Below are lines of data; restate word for word those running from the line containing "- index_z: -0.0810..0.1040" to the line containing "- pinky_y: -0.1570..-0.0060", inclusive, and no others.

Entries supplied START

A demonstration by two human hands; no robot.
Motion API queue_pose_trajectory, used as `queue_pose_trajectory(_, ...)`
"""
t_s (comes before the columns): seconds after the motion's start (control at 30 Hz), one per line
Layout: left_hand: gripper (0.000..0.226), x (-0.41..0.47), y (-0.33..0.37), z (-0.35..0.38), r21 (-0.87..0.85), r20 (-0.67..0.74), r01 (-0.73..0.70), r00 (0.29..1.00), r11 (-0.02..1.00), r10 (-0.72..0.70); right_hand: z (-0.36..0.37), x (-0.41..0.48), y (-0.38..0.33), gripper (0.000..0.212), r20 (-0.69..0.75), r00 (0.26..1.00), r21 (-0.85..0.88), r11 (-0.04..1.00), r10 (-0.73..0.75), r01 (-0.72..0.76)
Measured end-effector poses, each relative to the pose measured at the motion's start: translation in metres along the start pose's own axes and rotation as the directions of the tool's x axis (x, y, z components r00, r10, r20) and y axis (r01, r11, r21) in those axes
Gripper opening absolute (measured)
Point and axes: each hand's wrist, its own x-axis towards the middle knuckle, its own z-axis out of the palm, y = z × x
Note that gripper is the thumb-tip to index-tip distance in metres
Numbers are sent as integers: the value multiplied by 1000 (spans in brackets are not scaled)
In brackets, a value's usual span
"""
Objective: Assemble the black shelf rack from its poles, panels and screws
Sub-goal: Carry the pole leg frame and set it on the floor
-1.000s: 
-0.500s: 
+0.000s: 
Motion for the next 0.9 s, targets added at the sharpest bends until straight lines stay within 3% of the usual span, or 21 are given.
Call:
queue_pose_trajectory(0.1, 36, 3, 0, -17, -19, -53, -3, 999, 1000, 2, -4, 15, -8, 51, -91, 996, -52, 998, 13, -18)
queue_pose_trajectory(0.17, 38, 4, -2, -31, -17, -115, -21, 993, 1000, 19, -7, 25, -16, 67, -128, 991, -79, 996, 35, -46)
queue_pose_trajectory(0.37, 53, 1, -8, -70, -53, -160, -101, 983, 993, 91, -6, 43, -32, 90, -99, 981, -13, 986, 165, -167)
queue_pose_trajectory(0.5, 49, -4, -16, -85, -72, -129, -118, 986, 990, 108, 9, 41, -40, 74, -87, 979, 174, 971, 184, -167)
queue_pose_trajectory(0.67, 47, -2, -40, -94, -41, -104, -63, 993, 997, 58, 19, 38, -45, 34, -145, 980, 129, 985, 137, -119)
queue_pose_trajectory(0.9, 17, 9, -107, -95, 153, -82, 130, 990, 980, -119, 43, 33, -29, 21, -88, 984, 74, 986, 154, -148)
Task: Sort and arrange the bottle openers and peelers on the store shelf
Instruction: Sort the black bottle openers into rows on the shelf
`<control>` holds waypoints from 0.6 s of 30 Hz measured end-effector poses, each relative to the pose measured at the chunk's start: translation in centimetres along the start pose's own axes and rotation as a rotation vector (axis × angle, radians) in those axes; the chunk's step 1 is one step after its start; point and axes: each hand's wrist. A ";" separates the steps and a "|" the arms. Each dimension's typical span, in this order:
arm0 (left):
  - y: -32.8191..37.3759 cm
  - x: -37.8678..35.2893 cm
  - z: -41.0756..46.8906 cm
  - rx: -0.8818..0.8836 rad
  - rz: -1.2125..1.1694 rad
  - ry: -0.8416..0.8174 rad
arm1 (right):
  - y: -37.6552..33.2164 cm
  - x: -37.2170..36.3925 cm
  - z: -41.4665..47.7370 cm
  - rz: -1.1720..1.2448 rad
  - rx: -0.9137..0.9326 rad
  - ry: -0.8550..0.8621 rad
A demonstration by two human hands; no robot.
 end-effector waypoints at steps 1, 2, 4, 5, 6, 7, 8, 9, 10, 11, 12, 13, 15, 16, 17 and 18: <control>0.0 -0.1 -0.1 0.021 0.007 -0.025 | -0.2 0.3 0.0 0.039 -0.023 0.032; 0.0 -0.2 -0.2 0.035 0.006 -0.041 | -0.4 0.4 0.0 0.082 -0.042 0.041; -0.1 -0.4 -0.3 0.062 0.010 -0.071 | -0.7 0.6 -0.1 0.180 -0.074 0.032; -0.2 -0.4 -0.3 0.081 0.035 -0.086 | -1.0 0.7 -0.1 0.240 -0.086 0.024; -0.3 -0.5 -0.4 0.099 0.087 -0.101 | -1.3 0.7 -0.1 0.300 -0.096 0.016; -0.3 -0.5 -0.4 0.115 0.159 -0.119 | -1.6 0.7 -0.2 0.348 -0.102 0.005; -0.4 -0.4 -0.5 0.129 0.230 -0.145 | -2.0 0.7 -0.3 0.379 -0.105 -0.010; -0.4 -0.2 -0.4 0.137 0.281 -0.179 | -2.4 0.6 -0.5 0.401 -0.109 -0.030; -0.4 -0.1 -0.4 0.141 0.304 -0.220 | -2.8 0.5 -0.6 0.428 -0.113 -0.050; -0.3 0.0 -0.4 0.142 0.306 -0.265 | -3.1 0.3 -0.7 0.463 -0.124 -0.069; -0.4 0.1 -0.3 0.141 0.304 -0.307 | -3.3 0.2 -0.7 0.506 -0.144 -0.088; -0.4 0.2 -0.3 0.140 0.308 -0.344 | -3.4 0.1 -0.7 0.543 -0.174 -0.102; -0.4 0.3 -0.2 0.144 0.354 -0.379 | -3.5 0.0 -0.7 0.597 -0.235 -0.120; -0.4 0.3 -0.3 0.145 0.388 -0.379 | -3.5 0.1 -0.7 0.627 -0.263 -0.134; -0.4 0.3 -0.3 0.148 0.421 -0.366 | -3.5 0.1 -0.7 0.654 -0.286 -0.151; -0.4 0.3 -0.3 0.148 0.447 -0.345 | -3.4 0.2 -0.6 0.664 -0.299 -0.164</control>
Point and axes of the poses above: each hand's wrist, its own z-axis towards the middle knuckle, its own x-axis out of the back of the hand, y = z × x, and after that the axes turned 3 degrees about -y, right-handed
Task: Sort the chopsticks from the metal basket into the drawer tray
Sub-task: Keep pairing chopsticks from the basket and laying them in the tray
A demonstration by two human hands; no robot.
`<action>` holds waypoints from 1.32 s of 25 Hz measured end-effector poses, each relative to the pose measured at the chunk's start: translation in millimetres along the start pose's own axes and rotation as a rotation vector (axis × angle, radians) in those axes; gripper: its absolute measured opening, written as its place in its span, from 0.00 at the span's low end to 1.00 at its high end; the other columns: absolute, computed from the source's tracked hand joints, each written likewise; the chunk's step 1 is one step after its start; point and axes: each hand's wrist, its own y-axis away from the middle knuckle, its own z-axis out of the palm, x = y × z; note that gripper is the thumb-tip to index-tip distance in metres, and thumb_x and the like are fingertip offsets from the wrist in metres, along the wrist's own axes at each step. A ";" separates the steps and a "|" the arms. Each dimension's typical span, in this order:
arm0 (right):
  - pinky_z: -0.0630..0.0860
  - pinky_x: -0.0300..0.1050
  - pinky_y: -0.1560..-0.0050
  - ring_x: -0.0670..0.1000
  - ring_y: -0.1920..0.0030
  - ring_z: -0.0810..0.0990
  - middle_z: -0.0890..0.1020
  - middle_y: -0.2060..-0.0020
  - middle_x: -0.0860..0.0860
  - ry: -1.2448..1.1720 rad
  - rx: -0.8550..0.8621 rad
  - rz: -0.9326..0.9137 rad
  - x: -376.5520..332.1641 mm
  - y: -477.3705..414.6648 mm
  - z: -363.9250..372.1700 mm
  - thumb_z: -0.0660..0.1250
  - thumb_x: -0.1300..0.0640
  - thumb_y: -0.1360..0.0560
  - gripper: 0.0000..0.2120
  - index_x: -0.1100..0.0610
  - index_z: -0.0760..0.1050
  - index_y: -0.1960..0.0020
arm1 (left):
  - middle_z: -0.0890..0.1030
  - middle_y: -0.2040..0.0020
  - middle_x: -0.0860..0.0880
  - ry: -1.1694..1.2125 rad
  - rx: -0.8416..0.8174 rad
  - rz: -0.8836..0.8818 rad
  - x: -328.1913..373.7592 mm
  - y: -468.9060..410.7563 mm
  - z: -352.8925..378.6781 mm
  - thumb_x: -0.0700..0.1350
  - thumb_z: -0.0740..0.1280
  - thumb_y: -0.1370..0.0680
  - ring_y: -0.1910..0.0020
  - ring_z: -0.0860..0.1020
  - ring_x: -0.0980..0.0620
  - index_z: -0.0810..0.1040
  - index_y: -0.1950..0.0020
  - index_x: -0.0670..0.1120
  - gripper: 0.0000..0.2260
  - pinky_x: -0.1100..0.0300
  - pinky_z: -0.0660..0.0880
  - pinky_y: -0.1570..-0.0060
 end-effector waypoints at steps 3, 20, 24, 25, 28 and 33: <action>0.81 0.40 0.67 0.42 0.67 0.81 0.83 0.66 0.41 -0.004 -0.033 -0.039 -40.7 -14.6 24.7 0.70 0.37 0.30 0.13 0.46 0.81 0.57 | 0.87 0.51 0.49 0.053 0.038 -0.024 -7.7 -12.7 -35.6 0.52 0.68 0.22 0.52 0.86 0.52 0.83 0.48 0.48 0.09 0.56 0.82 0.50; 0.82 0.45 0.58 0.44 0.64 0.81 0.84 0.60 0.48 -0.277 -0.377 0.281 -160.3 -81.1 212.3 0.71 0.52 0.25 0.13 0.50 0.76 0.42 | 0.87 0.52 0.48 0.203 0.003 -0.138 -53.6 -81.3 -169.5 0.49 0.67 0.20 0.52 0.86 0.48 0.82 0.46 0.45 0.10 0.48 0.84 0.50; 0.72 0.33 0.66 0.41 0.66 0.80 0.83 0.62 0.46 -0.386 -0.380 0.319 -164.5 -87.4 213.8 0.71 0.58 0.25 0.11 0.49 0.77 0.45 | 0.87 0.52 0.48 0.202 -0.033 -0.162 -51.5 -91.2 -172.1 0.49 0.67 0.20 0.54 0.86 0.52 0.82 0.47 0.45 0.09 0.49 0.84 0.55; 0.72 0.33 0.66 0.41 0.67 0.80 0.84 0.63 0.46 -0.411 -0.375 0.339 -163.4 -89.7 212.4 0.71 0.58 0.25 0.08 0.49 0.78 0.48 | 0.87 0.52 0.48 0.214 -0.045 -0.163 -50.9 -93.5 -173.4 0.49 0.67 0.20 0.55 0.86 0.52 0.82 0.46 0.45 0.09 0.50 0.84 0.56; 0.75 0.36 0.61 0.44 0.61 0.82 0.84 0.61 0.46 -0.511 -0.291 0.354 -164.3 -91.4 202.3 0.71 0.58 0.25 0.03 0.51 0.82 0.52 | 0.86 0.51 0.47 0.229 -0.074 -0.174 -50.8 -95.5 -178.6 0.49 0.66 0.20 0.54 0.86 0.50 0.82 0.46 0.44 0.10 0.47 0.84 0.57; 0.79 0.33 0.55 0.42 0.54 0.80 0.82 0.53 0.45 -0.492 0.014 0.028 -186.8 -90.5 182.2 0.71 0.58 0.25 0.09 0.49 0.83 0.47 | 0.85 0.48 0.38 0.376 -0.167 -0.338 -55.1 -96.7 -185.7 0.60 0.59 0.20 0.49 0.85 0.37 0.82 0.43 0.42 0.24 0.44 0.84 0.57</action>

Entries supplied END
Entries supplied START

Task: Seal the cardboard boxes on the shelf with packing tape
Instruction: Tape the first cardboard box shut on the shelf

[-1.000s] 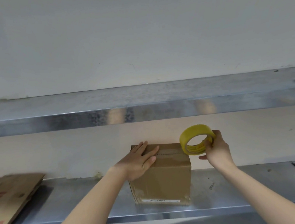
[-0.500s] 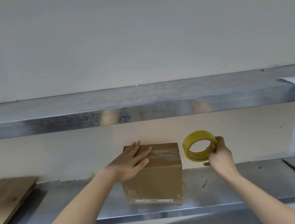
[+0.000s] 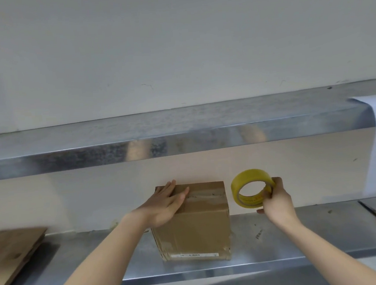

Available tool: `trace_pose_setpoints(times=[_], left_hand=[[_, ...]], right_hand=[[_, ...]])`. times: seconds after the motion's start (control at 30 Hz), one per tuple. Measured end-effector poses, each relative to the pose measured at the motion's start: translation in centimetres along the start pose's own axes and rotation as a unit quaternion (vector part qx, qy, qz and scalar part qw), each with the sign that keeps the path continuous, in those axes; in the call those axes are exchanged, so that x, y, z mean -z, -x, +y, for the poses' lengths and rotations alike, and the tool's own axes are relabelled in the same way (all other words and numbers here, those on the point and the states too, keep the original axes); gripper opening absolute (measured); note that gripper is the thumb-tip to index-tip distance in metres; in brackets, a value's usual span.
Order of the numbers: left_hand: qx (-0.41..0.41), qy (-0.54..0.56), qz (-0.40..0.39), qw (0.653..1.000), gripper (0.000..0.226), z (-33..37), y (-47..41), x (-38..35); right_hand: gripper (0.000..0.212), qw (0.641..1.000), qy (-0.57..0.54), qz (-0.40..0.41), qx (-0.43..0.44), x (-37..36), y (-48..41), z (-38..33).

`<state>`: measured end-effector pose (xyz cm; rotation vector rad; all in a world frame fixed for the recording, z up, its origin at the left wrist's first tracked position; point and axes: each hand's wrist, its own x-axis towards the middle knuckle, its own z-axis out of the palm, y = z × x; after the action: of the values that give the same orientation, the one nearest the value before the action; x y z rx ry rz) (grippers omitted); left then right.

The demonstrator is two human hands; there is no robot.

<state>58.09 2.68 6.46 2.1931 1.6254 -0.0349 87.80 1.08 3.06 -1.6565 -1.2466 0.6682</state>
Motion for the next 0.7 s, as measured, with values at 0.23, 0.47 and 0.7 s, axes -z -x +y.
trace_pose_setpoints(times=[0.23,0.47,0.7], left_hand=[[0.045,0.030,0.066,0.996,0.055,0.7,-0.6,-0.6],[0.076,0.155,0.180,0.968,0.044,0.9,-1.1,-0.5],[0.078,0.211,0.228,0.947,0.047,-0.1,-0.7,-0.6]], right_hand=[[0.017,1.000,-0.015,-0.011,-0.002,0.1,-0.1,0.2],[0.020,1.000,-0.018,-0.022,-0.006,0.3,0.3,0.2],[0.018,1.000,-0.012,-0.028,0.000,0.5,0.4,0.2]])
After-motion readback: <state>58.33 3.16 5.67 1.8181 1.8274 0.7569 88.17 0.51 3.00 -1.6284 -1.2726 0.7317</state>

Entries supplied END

The answer =
  - index_z: -0.0810..0.1040
  - index_y: -0.1950..0.0020
  - index_x: -0.0670..0.1120
  - gripper: 0.0000..0.2260
  - pinky_x: -0.1100..0.0300
  - pinky_z: -0.0660..0.0880
  - pinky_y: -0.1570..-0.0060

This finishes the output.